Edelstein went to describe one of her current research projects: subjects wearing a bathing cap covered with wires recording their brain impulses are subjected to different virtual ceiling heights in the Calit2 3D StarCave to see what height produces the most happy and well- functioning brain state. She said she hopes to use her research to determine things like what are the best classroom designs for optimal learning, or what is the best type of hospital room for patient healing. Ultimately, she said we might be able to redesign our cities with optimal brain function in mind, thus producing a “smart city.”

Tanya Zhang made the first student presentation. She designed a cell phone application with a GPS map, called Scavenger, which shows locations where you can use a $5 coupon for Starbucks coffee or Jamba Juice.

Next, Lawrence Chit explained his video game, which takes a virtual 3D ramble through the streets of San Diego while the computer records your EEG responses to the different GPS waypoints you pass through. Chit’s work is an example of trying to determine what areas of San Diego induce the best brain states.

Elliot Sperling showed how computers could be used to enhance old music by way of a new recording of the old Allman Brothers Band instrumental, “In Memory of Elizabeth Reed.”

Chris Berry explained his tongue-in-cheek security program that uses a plastic, life- sized machine gun that shoots Nerf bullets. The machine gun has a motion detector and shoots those who trespass parameters in an art gallery.

Holly Sinclair prefaced her presentation with a moving story about how she became seriously depressed just taking dry computer science classes. After she switched majors to ICAM and started creative applications with her programming work, she overcame her depression. Sinclair composed a sci-fi story set in 2040 where the military has taken over and restricted all freedoms. They are able to keep the populace content by offering them the opportunity to get a new face and body of their choosing.

Sinclair presented her tale, which follows two people involved in the process, by way of a written story, a comic book with drawings overlaid on real life photographs, and a video. You choose which way you want to experience the story.

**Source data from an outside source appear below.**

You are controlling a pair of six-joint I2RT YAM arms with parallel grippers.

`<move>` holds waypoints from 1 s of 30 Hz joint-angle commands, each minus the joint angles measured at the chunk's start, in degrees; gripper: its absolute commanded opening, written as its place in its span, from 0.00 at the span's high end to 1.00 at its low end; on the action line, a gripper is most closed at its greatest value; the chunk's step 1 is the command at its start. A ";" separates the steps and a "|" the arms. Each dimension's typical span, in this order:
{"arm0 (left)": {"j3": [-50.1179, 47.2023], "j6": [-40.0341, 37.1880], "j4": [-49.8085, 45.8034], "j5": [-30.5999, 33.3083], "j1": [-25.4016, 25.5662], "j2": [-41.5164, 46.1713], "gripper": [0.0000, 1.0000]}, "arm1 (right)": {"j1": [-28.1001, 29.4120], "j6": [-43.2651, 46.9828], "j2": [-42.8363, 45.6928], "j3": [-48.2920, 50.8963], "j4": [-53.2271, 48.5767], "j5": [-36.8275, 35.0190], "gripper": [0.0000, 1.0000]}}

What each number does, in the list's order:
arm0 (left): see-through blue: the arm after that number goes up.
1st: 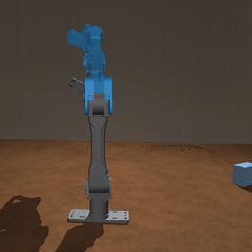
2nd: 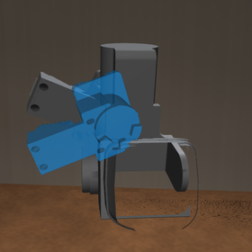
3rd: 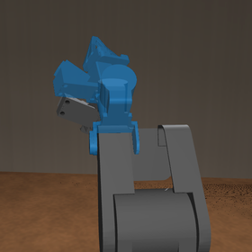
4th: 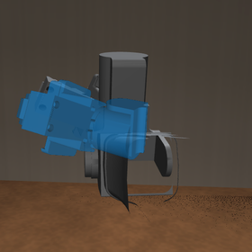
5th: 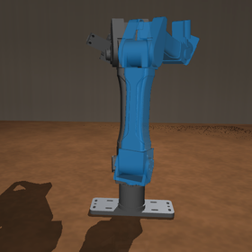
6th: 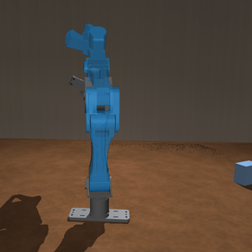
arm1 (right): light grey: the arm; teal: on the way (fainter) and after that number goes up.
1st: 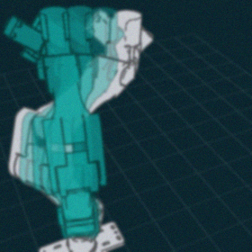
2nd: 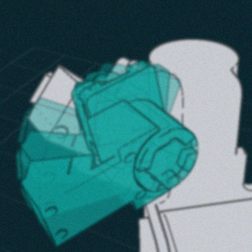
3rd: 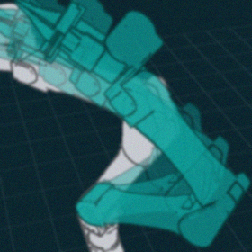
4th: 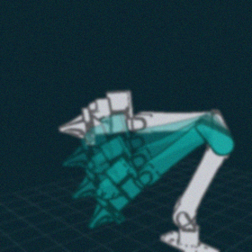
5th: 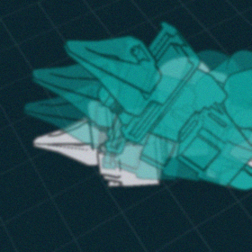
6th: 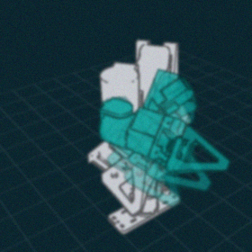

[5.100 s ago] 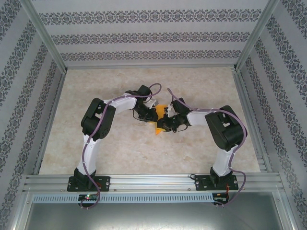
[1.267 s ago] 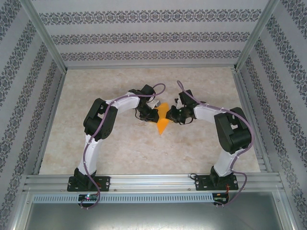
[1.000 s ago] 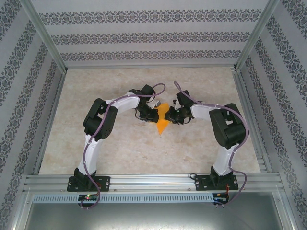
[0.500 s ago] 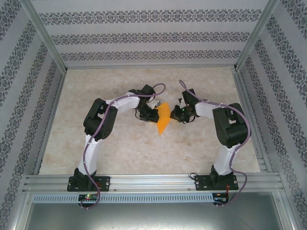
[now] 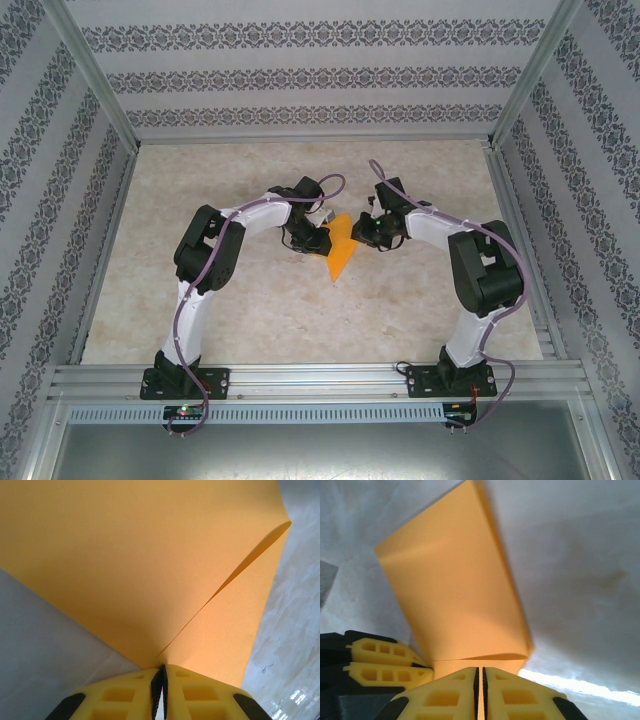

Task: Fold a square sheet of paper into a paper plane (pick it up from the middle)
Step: Third fold the triangle at the center of the table.

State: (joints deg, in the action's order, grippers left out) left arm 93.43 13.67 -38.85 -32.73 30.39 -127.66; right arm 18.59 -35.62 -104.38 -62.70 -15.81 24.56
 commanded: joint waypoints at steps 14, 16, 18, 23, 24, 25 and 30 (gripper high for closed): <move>-1.68 -0.59 0.18 5.63 1.69 -5.40 0.83 | -2.62 3.86 -2.16 -1.62 -4.53 -4.28 0.84; -1.59 -0.46 0.31 5.45 1.70 -4.98 0.83 | -2.94 4.01 -0.75 -1.11 -5.06 -4.14 0.82; -1.50 -0.29 0.40 5.31 1.68 -4.55 0.83 | -3.24 3.12 0.51 0.18 -3.76 -1.77 0.79; -1.05 -0.01 0.66 5.10 1.69 -4.57 0.83 | -3.13 1.40 0.22 1.98 -1.56 1.98 0.73; -0.94 0.11 0.71 5.00 1.69 -4.62 0.83 | -3.13 0.93 -0.29 2.25 -0.53 3.27 0.72; -0.96 0.13 0.70 5.03 1.69 -4.70 0.83 | -3.13 0.57 -0.88 2.39 0.25 4.23 0.72; -0.85 -0.15 0.54 5.01 1.73 -4.96 0.83 | -2.75 -0.78 -2.83 2.50 3.03 6.97 0.70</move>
State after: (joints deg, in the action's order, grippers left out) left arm 93.69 13.72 -39.09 -32.95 30.39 -127.61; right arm 15.53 -34.87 -105.84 -61.08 -15.40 28.36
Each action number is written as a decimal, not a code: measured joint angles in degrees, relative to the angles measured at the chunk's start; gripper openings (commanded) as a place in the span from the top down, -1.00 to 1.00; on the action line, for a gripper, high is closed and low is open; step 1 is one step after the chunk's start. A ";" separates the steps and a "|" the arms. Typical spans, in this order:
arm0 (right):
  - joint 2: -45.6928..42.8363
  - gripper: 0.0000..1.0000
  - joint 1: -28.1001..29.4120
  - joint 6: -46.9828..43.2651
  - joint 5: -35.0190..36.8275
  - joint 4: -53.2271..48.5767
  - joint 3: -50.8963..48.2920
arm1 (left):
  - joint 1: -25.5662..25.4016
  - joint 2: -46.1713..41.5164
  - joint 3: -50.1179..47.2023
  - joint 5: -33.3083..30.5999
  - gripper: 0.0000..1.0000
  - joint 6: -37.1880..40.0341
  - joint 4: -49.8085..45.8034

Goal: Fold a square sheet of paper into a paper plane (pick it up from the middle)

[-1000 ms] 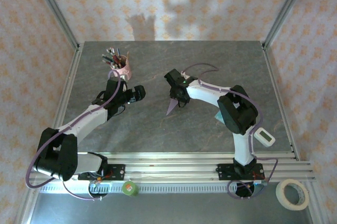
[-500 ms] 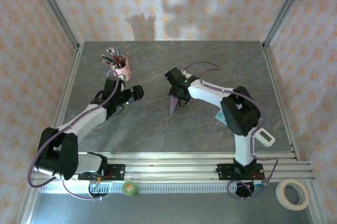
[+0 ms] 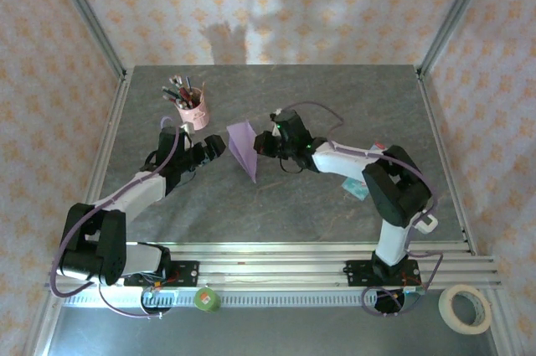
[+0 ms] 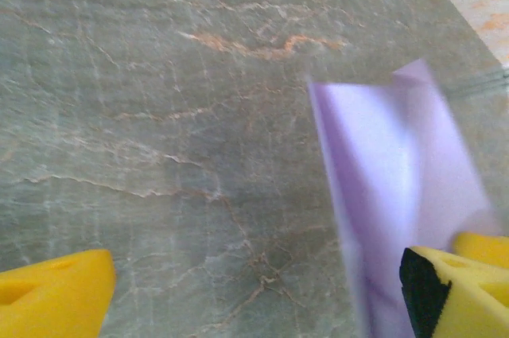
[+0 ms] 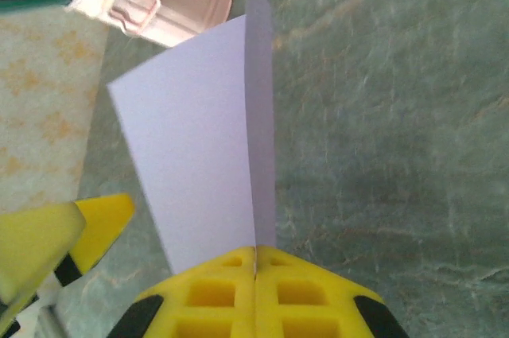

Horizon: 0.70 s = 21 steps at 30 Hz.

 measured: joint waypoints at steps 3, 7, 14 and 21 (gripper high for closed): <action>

David Wang explained “Lucid,” the video game he developed, which helps the player acquire the skills necessary to have more lucid dreams — the kind where you’re aware that you are dreaming. The game makes incorporates ideas from Tibetan Dream Yoga where Buddhist monks are taught to wake up from their dreams to face and master their symbolic fears and anxieties.

Danny Naguera performed a new type of DJ show, mixing music with overhead visual images on a large screen. The concluding performance consisted of three songs by hip-hop trio Jake Schneider, Josh Bonas and Stepchild to the Phoenix. The vocals featured a high-pitched Sam Smith-type voice juxtaposed with rap lyrics.

In the future, Sinclair said, everyone will know a computer language and be able to program their computers to do things like the ICAM students do.

Professor Otto said computers will also be more flexible and easy to talk to, and people will be able to ask them to write new programs to accomplish tasks, just like we now ask Siri to dial a telephone number on our iPhones!